> _Work required_: For this exercise, retype each line of the material below verbatim and omit any picture.
═════ Information shown
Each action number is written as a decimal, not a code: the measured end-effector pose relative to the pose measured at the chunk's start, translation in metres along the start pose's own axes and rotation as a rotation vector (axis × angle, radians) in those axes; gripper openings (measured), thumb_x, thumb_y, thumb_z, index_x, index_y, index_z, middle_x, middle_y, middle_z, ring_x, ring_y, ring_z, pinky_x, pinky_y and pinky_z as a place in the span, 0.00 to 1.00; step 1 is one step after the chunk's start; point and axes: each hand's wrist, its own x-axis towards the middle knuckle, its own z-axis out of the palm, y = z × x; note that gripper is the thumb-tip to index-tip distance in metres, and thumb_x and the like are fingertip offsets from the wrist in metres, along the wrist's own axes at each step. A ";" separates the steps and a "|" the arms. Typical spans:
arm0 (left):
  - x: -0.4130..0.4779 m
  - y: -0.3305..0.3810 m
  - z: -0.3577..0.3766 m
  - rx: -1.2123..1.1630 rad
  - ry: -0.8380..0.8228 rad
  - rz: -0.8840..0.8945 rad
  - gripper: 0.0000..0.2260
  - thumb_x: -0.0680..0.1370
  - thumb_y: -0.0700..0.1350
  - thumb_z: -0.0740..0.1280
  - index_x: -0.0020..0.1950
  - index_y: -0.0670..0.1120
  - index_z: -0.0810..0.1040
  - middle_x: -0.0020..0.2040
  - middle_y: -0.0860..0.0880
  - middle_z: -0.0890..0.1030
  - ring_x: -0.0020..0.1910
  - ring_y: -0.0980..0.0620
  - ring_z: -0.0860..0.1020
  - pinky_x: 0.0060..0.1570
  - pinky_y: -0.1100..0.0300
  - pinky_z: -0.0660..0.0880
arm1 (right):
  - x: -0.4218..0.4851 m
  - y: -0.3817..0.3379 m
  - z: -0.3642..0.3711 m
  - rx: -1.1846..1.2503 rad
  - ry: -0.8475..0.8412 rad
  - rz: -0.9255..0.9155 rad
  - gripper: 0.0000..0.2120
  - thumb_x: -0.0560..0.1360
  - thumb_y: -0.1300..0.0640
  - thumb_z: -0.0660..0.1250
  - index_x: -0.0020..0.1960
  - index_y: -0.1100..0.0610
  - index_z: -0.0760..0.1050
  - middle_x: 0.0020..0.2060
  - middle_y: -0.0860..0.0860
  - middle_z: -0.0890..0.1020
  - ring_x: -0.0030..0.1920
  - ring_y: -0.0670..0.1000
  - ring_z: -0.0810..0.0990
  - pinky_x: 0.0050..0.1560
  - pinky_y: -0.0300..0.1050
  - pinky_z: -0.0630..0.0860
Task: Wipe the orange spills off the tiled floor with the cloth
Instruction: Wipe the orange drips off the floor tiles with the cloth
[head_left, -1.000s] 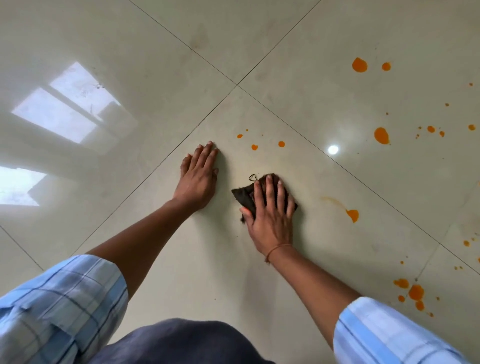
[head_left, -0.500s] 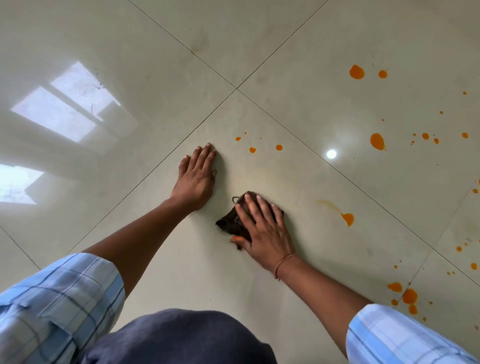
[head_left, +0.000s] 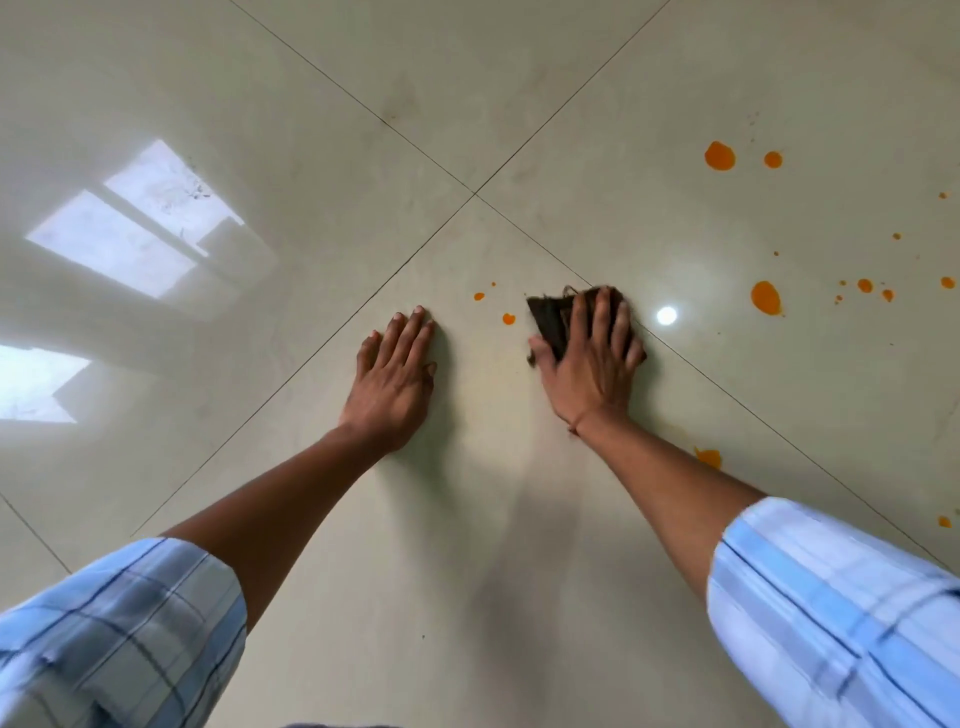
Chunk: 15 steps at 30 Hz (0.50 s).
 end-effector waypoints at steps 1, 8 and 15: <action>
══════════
> _Task response_:
Each action number is written as a decimal, not a code: the measured end-effector pose relative to the pose measured at the chunk's start, translation in metres along the start pose's own axes and rotation as a rotation vector (axis × angle, radians) in those axes; gripper openings (measured), thumb_x, thumb_y, thumb_z, index_x, index_y, index_z, middle_x, middle_y, middle_z, ring_x, ring_y, ring_z, pinky_x, pinky_y and pinky_z as a place in the span, 0.00 to 1.00; step 1 is one step after the chunk's start; point and axes: each hand's wrist, its own x-axis towards the middle knuckle, its own z-axis out of the palm, y = z × x; note that gripper is the thumb-tip to index-tip distance in metres, and thumb_x and the like are fingertip offsets from the wrist in metres, along the wrist's own axes at each step. A ";" separates the steps and a "|" the arms. Typical spans:
arm0 (left):
  - x: -0.4130..0.4779 m
  - y: -0.3305..0.3810 m
  - z: -0.3577..0.3766 m
  - rx: -1.2123..1.1630 rad
  - ry: -0.8380..0.8228 rad
  - rz: -0.8840..0.8945 rad
  - gripper: 0.0000..0.2260
  - thumb_x: -0.0680..0.1370
  - thumb_y: -0.0700..0.1350
  - thumb_z: -0.0740..0.1280
  - index_x: -0.0020..0.1950
  - index_y: -0.0670..0.1120
  - index_z: -0.0810..0.1040
  - middle_x: -0.0020..0.2040
  - middle_y: -0.0860..0.0880
  - middle_z: -0.0890..0.1030
  - ring_x: -0.0020..0.1910
  - ring_y: -0.0980..0.0620
  - ring_z: -0.0860..0.1020
  - pinky_x: 0.0060..0.1570
  - pinky_y: -0.1100..0.0300
  - pinky_z: -0.0660..0.0880
arm1 (right):
  - x: -0.4218..0.4851 m
  - y: -0.3817..0.3379 m
  - z: -0.3642..0.3711 m
  - rx: -1.1846..1.2503 rad
  - ry: -0.8475..0.8412 rad
  - rz: -0.9255..0.9155 rad
  - gripper: 0.0000..0.2120
  - thumb_x: -0.0560..0.1360
  - thumb_y: -0.1300..0.0640
  - thumb_z: -0.0660..0.1250
  - index_x: -0.0020..0.1960
  - index_y: -0.1100..0.0610
  - index_z: -0.0760..0.1050
  - middle_x: 0.0020..0.2060
  - middle_y: -0.0860..0.0860
  - middle_z: -0.0890..0.1020
  - ring_x: -0.0030..0.1920
  - ring_y: -0.0670..0.1000
  - ring_z: -0.0810..0.0990
  - pinky_x: 0.0050..0.1560
  - pinky_y: -0.0300..0.1050
  - pinky_z: -0.0630..0.0860
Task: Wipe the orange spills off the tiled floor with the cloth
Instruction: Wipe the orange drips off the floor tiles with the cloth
[head_left, -1.000s] 
[head_left, -0.500s] 
[head_left, +0.000s] 
Chunk: 15 steps at 30 Hz (0.50 s).
 end-effector waypoints at steps 1, 8 and 15: <action>

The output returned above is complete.